### Supplied material

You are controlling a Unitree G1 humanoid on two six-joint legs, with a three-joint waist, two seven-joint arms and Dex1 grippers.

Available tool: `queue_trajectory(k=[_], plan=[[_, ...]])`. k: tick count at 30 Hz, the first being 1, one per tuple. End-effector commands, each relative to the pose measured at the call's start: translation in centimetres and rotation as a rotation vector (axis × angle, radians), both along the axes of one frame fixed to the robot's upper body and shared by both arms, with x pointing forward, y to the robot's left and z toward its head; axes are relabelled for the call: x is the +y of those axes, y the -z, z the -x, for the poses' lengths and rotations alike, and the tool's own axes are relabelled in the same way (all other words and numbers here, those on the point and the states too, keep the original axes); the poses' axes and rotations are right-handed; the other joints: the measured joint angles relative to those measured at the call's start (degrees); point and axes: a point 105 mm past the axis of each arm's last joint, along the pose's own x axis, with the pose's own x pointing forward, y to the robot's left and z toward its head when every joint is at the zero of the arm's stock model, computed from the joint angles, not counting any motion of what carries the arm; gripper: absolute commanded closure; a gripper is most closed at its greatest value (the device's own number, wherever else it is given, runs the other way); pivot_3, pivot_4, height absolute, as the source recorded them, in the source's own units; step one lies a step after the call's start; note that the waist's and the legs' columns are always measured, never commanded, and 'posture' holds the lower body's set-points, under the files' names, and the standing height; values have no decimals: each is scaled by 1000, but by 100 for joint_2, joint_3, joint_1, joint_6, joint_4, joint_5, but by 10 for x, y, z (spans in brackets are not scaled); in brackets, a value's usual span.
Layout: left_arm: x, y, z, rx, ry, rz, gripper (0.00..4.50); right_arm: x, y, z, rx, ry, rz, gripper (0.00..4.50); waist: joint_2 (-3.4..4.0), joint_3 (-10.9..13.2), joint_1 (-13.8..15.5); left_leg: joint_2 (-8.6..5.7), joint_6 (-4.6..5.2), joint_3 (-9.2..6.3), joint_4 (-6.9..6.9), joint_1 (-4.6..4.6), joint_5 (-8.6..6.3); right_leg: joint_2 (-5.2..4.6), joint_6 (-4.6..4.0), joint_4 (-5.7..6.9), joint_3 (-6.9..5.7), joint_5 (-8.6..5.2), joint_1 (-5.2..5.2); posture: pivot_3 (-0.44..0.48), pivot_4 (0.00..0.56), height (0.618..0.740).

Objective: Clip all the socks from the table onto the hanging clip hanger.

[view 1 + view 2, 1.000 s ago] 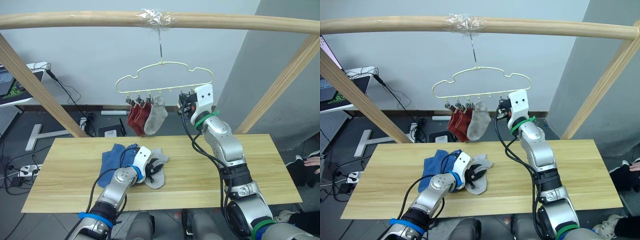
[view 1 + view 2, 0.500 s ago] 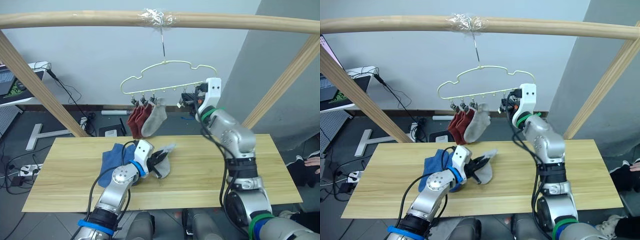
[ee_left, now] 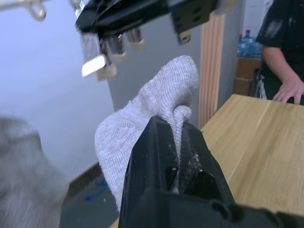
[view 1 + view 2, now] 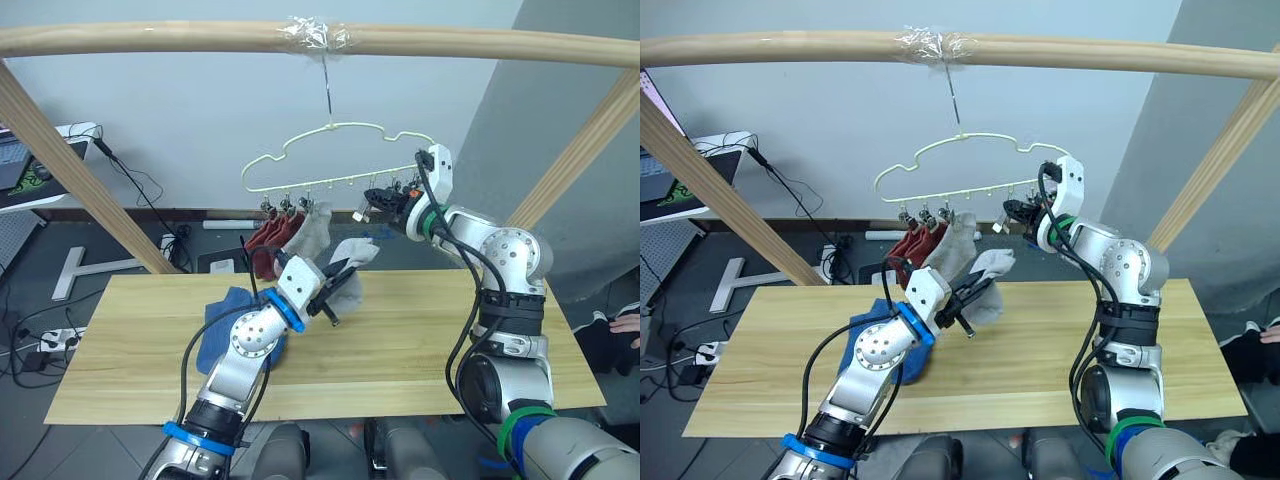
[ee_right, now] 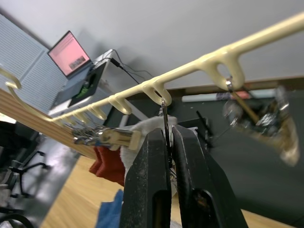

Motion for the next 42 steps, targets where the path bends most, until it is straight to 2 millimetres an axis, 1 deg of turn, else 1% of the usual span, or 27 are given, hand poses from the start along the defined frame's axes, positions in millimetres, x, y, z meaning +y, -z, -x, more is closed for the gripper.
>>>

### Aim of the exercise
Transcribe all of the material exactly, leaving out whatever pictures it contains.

### Result of the exercise
You are controlling a Unitree G1 humanoid on two six-joint legs, with a three-joint waist, two seven-joint arms and Dex1 grippers.

Available tool: `queue_trajectory(k=[_], plan=[[_, ...]])`. k: tick count at 30 Hz, the first being 1, one per tuple. End-effector commands, each relative to the pose measured at the call's start: translation in centimetres and rotation as a rotation vector (axis × angle, radians), both along the axes of one frame fixed to the robot's upper body and shared by both arms, with x pointing forward, y to the robot's left and z toward its head; axes are relabelled for the call: x is the +y of those axes, y the -z, z the -x, for the poses' lengths and rotations alike, and the tool's own axes are relabelled in the same way (all other words and numbers here, those on the point and the states too, keep the original axes); the poses' axes and rotations are right-handed; the other joints: the measured joint angles relative to those measured at the call's start (degrees); point and axes: a point 105 mm past the axis of each arm's last joint, along the pose's own x axis, with the pose's own x pointing forward, y to the robot's left and z toward its head when every joint is at the zero of the arm's stock model, computed from the joint angles, not counting any motion of what carries the arm; gripper: absolute commanded closure; a gripper is most closed at its greatest value (the device's own number, wherever else it is given, runs the other way); pivot_3, pivot_4, height absolute, as the source recorded them, in the source's own units; step one lies a step after the call's start; note that the waist's and the legs' columns are always measured, never commanded, and 'posture' holds the lower body's set-points, under the files' names, and the standing height; values have no decimals: each is scaled by 1000, but by 100 for joint_2, joint_3, joint_1, joint_6, joint_4, joint_5, but by 10 for x, y, z (spans in brackets are not scaled); in brackets, a value's usual span.
Layout: left_arm: x, y, z, rx, ry, rz, gripper (0.00..4.50); right_arm: x, y, z, rx, ry, rz, gripper (0.00..4.50); waist: joint_2 (-3.4..4.0), joint_3 (-10.9..13.2), joint_1 (-13.8..15.5); left_leg: joint_2 (-8.6..5.7), joint_6 (-4.6..5.2), joint_3 (-9.2..6.3), joint_4 (-6.9..6.9), joint_1 (-4.6..4.6), joint_5 (-8.6..6.3); right_leg: joint_2 (-5.2..4.6), joint_6 (-4.6..4.0), joint_4 (-5.7..6.9), joint_3 (-6.9..5.7), joint_5 (-8.6..5.2), joint_1 (-5.2..5.2); posture: pivot_3 (-0.44..0.48), pivot_4 (0.00..0.56), height (0.618..0.740).

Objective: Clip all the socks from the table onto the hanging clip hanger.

[view 1 + view 2, 1.000 s ago] 
[view 1 + view 2, 0.500 s ago] 
[ee_left, now] 
[view 1 + view 2, now] 
[ee_right, now] 

Motion for the next 42 steps, targets where the path bends most, until it is straight to 2 millimetres an axis, 1 deg of turn, else 1% of the usual span, or 27 are given, hand poses from the start along the defined frame's axes, positions in millimetres, x, y, z meaning +y, -z, -x, more is closed for the gripper.
>>>

No more is needed to finish this exercise.